Personal information
- Date of birth: 12 August 1989 (age 36)
- Place of birth: Arnhem, Netherlands
- Height: 1.77 m (5 ft 10 in)
- Position(s): Defender

Youth career
- Argon
- 2006–2008: Haarlem
- 2008–2009: Utrecht

Senior career*
- Years: Team / Apps / (Gls)
- 2009–2024: Utrecht / 363 / (12)
- 2016: Jong Utrecht / 1 / (0)

= Mark van der Maarel =

Dutch footballer (born 1989)

Mark van der Maarel (born 12 August 1989) is a Dutch former professional footballer who played his entire professional career for FC Utrecht as a right-back. Born in the Netherlands, he is of Indonesian descent.

==Club career==
Born in Arnhem, Van der Maarel played for Argon in his youth, and after a spell in the Haarlem youth, he joined FC Utrecht in May 2008.

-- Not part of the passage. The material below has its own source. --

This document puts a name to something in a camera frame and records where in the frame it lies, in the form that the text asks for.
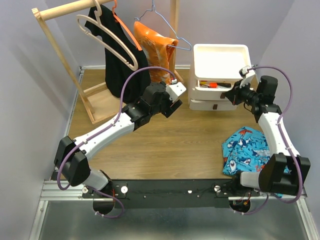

He made his debut on 22 August 2009 in a friendly against non-league side USV Elinkwijk. His first league match was on 20 September at ADO Den Haag, where he replaced the injured Sander Keller after 67 minutes. Due to injuries to regular right back and team captain Tim Cornelisse, he kept his place in the first team and made an impressive contribution to the best start to a season ever for Utrecht. In the 1–0 win against champions AZ he was voted Man of the Match.

In the 2017–18 season, Van der Maarel was named FC Utrecht Player of the Year by the club's supporters and thereby won the David di Tommaso Trophy. The fans rewarded him for his perseverance and the fact that during the season he broke the iconic boundary of 200 Eredivisie matches for Utrecht. In addition, the defender managed to score four goals.

On 22 February 2021, Van der Maarel signed a two-year contract extension, keeping him part of Utrecht until 2023. At that point, he had made 307 official appearances for the club, making him sixth on the all-time list of most games played for Utrecht.

On 15 March 2024, Van der Maarel announced his retirement at the end of the 2023–24 season.

==International career==
On 5 October 2011, Van der Maarel was called up for Netherlands U21, for the European U21 Championship group 4 qualifiers at Finland and Poland. Here he also benefited from injury problems by his replacing Feyenoord defender Kelvin Leerdam.